- WORK TO BE COMPLETED -
Extract word for word the lines of the listing from its start to the line holding "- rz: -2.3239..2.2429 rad", both ends kept; pictures are not part of the copy.

- GIVEN DATA -
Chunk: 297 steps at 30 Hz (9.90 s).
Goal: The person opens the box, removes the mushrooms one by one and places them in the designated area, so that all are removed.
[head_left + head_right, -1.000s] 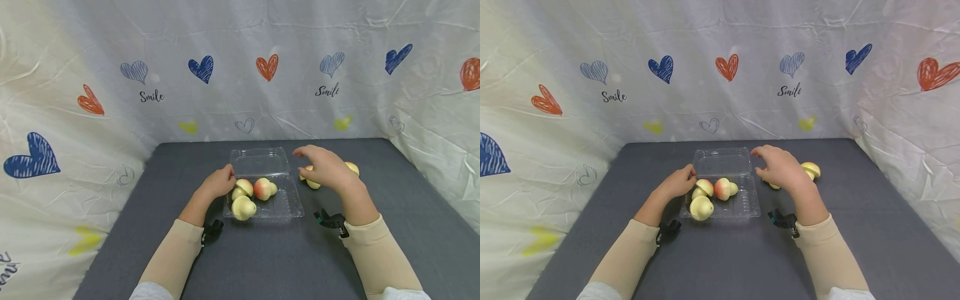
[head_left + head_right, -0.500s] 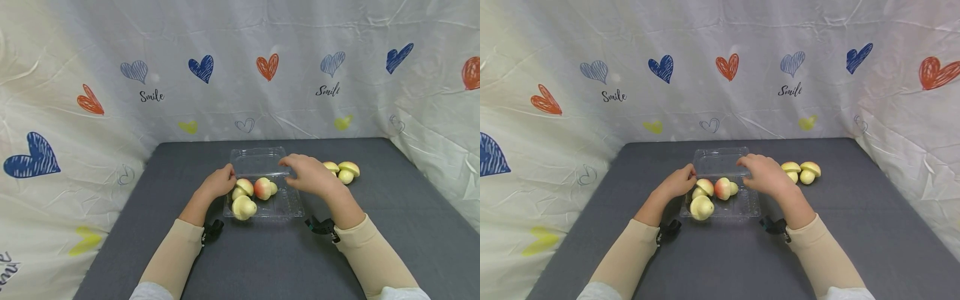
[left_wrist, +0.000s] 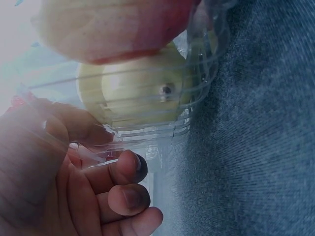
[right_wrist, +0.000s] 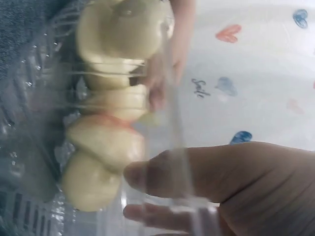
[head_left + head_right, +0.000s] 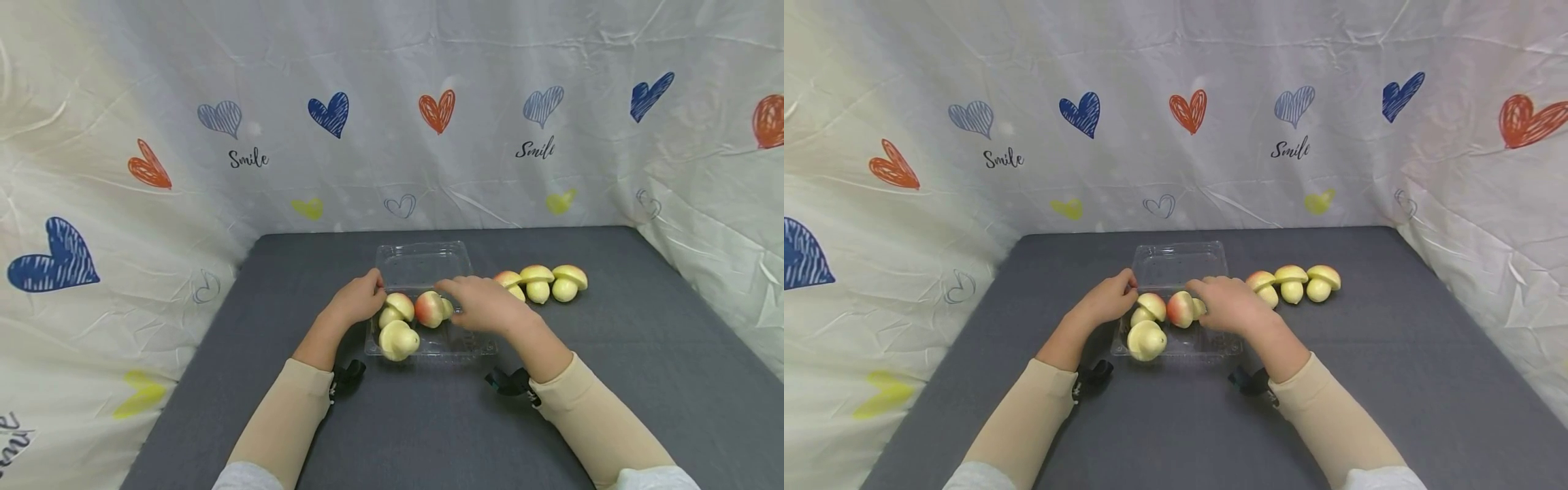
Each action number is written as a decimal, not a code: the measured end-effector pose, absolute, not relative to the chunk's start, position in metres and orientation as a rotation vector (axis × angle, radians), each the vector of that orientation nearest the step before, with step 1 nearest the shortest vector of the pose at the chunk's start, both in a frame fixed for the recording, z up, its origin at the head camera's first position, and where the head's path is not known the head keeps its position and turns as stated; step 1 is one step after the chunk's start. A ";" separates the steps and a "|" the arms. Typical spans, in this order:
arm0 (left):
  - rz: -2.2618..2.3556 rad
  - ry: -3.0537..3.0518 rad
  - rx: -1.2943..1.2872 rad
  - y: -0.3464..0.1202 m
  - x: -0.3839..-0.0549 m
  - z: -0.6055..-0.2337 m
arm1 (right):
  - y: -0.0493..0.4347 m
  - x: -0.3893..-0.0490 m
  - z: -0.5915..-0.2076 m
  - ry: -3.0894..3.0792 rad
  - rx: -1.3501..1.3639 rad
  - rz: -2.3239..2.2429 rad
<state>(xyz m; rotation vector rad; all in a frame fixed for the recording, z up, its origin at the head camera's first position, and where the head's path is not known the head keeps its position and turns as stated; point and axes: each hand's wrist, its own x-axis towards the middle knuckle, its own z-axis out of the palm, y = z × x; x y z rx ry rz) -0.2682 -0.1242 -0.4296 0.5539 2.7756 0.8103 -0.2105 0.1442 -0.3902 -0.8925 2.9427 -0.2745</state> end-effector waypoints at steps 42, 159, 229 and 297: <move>0.827 2.776 0.579 -0.125 -0.268 -0.431 | 0.135 -0.211 -0.399 2.923 -0.827 -0.233; 0.820 2.791 0.589 -0.123 -0.268 -0.432 | 0.160 -0.209 -0.377 2.821 -0.784 -0.445; 0.848 2.765 0.570 -0.123 -0.268 -0.436 | 0.252 -0.185 -0.411 3.339 -0.752 -0.168; 0.842 2.797 0.588 -0.122 -0.268 -0.437 | 0.123 -0.178 -0.394 3.030 -1.204 -0.450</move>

- RESPONSE FOR THIS EXERCISE -
Chunk: 297 steps at 30 Hz (9.90 s).
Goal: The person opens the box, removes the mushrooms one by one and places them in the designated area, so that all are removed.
[head_left + head_right, -1.000s] 
[head_left + head_right, -0.500s] 
[left_wrist, +0.000s] 
[right_wrist, +0.000s] 
[head_left + head_right, +0.000s] 
Each action number is written as a decimal, not a code: the measured end-effector pose, absolute, not relative to the chunk's start, position in metres and orientation as a rotation vector (axis × angle, radians), each the vector of that orientation nearest the step before, with step 1 nearest the shortest vector of the pose at the chunk's start, both in a frame fixed for the recording, z up, its origin at the head camera's first position, and where the head's path is not known the head keeps its position and turns as stated; step 1 is one step after the chunk's start. A ";" separates the steps and a "|" the arms. Typical spans, in this order:
arm0 (left):
  - rz: -2.2618..2.3556 rad
  - ry: -3.0537..3.0518 rad
  - rx: -1.2943..1.2872 rad
  - y: -0.3464..0.1202 m
  - x: -0.3839..-0.0549 m
  - z: -0.6055..-0.2337 m
arm1 (right):
  - y: -0.0493..0.4347 m
  - x: -0.3893..-0.0490 m
  - z: -0.5915..-0.2076 m
  - ry: -3.0894..3.0792 rad
  - rx: -1.3501..1.3639 rad
  - rz: -2.3239..2.2429 rad

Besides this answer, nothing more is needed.